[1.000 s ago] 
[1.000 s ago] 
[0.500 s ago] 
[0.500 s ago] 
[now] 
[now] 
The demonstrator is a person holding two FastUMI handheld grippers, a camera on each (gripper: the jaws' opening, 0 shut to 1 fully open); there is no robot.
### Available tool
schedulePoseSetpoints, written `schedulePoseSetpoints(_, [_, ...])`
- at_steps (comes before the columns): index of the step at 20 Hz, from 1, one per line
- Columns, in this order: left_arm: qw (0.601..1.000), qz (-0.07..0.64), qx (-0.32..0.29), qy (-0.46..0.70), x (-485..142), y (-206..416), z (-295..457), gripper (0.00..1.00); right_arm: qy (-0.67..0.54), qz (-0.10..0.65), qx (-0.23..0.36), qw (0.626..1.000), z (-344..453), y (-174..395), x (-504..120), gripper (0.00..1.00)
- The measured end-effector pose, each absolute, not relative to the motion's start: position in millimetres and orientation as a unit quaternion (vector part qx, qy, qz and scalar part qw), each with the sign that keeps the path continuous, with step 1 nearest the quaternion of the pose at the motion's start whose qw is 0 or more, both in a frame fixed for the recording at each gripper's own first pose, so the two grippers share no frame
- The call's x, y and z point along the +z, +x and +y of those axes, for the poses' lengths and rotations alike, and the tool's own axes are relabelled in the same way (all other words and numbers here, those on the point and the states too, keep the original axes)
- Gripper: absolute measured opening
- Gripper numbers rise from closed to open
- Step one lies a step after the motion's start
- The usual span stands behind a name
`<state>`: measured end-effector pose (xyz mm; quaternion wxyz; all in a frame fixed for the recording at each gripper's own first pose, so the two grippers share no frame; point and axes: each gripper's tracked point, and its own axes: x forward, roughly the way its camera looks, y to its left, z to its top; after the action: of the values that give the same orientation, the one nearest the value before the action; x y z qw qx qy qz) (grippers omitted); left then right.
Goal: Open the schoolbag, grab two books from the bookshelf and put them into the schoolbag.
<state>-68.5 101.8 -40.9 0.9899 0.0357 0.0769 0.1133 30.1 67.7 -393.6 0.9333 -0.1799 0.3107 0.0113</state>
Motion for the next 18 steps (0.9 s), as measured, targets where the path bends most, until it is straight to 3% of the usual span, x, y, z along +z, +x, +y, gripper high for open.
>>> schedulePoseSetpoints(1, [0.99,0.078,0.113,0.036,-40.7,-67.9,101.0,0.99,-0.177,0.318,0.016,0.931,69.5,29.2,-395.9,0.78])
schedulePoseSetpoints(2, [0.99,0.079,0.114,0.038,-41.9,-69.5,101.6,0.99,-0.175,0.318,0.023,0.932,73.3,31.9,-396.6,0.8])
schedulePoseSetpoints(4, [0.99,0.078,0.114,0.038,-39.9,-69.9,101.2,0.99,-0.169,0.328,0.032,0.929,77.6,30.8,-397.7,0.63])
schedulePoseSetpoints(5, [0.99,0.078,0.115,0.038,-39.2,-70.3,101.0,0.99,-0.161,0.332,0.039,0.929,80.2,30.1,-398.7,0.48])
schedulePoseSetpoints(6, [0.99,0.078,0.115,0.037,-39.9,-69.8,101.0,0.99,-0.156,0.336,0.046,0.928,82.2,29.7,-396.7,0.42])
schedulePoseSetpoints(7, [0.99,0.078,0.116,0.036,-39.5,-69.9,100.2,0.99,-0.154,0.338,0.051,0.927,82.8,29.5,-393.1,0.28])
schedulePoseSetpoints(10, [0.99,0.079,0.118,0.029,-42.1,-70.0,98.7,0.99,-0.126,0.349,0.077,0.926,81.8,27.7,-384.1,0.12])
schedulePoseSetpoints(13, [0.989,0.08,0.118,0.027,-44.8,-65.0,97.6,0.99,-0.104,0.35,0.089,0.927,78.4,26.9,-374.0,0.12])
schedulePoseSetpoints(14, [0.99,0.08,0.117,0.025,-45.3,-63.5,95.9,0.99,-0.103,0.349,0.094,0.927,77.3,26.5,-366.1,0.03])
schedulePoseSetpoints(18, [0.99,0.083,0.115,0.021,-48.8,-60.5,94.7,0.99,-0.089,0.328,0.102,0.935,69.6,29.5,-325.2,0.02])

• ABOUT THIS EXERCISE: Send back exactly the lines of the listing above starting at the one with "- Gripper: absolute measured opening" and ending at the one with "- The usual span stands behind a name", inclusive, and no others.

• YOUR SOLUTION:
- Gripper: absolute measured opening
- Gripper numbers rise from closed to open
- Step one lies a step after the motion's start
- The usual span stands behind a name

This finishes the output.